- _Assignment_
Copy out exactly the lines below that run from the one holding "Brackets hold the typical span" to the one holding "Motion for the", keeping both of those lines and no others.

- _Dataset extract_
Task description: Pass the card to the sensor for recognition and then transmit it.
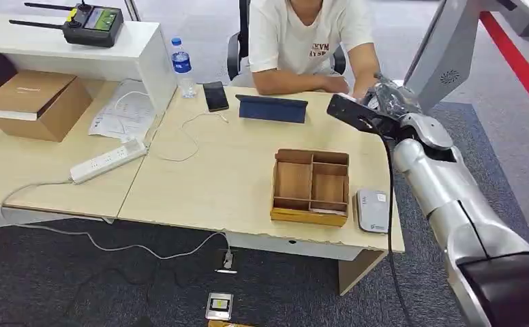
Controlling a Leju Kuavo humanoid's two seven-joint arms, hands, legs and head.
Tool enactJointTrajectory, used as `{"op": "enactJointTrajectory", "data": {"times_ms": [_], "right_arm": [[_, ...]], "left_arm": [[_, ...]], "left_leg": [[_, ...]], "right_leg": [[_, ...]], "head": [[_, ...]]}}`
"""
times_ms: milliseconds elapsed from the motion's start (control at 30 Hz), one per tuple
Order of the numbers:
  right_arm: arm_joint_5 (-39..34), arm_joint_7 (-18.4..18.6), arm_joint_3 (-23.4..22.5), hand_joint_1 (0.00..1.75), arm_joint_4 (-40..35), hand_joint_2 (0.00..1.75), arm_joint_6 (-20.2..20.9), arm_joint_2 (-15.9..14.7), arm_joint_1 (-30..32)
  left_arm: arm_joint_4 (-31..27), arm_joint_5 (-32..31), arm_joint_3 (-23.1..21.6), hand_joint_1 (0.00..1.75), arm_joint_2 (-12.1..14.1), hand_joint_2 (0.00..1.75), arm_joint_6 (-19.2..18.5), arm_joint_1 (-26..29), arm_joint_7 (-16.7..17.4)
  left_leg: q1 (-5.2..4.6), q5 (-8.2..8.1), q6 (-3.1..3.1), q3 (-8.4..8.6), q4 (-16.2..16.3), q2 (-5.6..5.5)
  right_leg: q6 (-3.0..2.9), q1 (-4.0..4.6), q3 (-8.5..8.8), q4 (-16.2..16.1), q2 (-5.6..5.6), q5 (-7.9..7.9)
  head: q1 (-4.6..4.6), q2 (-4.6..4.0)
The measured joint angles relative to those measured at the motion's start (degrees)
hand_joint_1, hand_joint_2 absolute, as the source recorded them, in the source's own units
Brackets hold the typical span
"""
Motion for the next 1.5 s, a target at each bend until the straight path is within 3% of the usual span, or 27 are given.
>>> {"op": "enactJointTrajectory", "data": {"times_ms": [167, 200, 233, 467, 500, 800, 967, 1000, 1133, 1233, 1333, 1500], "right_arm": [[0.0, 0.1, 0.5, 1.75, 1.2, 1.75, 0.0, 0.4, -0.5], [0.0, 0.1, 0.6, 1.55, 1.3, 1.75, 0.0, 0.4, -0.6], [0.0, 0.1, 0.6, 0.0, 1.5, 1.75, 0.0, 0.5, -0.7], [-0.1, -0.1, 0.9, 0.0, 2.6, 1.75, -1.8, 1.0, -1.0], [-0.1, -0.1, 1.0, 0.0, 2.7, 0.0, -2.1, 1.1, -1.0], [-1.4, -1.3, 1.2, 0.0, 3.5, 0.0, -4.0, 2.7, -1.1], [-9.0, -3.9, 0.0, 0.0, 3.6, 0.0, -3.6, 2.9, -1.3], [-11.5, -4.5, -0.6, 0.0, 3.6, 1.75, -2.1, 3.0, -1.3], [-21.9, -6.6, -3.9, 0.0, 2.9, 1.75, 5.8, 3.3, -0.9], [-30.8, -5.9, -6.0, 0.0, 0.3, 1.75, 12.9, 3.3, 0.9], [-41.7, -1.7, -7.2, 0.0, -4.7, 1.75, 15.6, 3.0, 4.7], [-56.3, 6.0, -7.3, 0.0, -17.7, 1.75, 15.2, 0.2, 14.7]], "left_arm": [[0.0, 0.0, -0.2, 0.0, 0.0, 0.0, -0.3, 0.0, 0.0], [0.0, 0.0, -0.4, 0.0, 0.0, 0.0, -0.3, 0.0, 0.0], [0.0, 0.0, -0.4, 0.0, 0.0, 0.0, -0.3, 0.0, 0.0], [0.0, 0.2, -0.5, 0.0, 0.0, 0.0, -0.2, 0.0, 0.0], [0.0, 0.3, -0.5, 0.0, 0.0, 0.0, -0.2, 0.0, 0.0], [0.0, 1.2, -0.5, 0.0, 0.2, 0.0, 0.4, 0.3, 0.0], [0.0, 2.0, -0.5, 0.0, 0.2, 0.0, 0.8, 0.4, 0.6], [0.0, 2.2, -0.5, 0.0, 0.2, 0.0, 0.8, 0.4, 0.8], [0.0, 3.2, -0.5, 0.0, 0.2, 0.0, 0.9, 0.4, 1.5], [0.0, 3.9, -0.5, 0.0, 0.2, 0.0, 0.9, 0.4, 2.0], [0.0, 4.2, -0.4, 0.0, 0.2, 0.0, 0.9, 0.4, 2.5], [0.0, 4.6, -0.3, 0.0, 0.2, 0.0, 1.6, 0.6, 3.0]], "left_leg": [[0.0, 0.0, 0.0, 0.0, 0.0, 0.0], [0.0, 0.0, 0.0, 0.0, 0.0, 0.01], [0.0, 0.0, 0.0, 0.0, 0.0, 0.0], [0.0, 0.0, 0.0, 0.0, 0.0, 0.01], [0.0, 0.0, 0.0, 0.0, 0.0, 0.01], [0.0, 0.0, 0.0, 0.0, 0.0, 0.01], [0.0, 0.0, 0.0, 0.0, 0.0, 0.01], [0.0, 0.0, 0.0, 0.01, 0.0, 0.01], [0.0, 0.0, 0.0, 0.02, 0.0, 0.01], [0.0, 0.0, 0.0, 0.04, 0.0, 0.01], [0.01, 0.0, 0.0, 0.07, 0.0, 0.01], [0.03, -0.02, 0.01, 0.08, 0.0, 0.01]], "right_leg": [[0.0, 0.0, -0.01, 0.0, 0.0, 0.0], [0.0, 0.0, -0.01, 0.0, 0.0, 0.0], [0.0, 0.0, -0.01, 0.0, 0.0, 0.0], [0.0, 0.0, 0.0, 0.0, 0.0, 0.0], [0.0, 0.0, 0.0, 0.0, 0.0, 0.0], [0.0, 0.01, -0.01, 0.0, 0.0, 0.0], [0.0, 0.0, -0.01, 0.0, 0.01, 0.0], [0.0, 0.0, 0.0, 0.0, 0.01, 0.0], [0.0, 0.0, -0.01, 0.0, 0.01, 0.0], [-0.01, 0.02, 0.01, 0.0, 0.01, 0.0], [0.0, 0.02, 0.01, 0.0, 0.0, 0.0], [0.0, 0.03, 0.03, 0.0, 0.0, -0.01]], "head": [[0.0, 0.02], [0.0, 0.0], [0.0, 0.0], [0.0, 0.0], [0.02, 0.0], [0.0, 0.02], [0.0, 0.0], [0.0, 0.0], [0.0, 0.0], [0.02, 0.0], [0.0, 0.0], [0.0, 0.02]]}}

- _Response for this exercise_
Brackets hold the typical span
"""
Motion for the next 1.5 s, a target at each bend until the straight path is within 3% of the usual span, or 27 are given.

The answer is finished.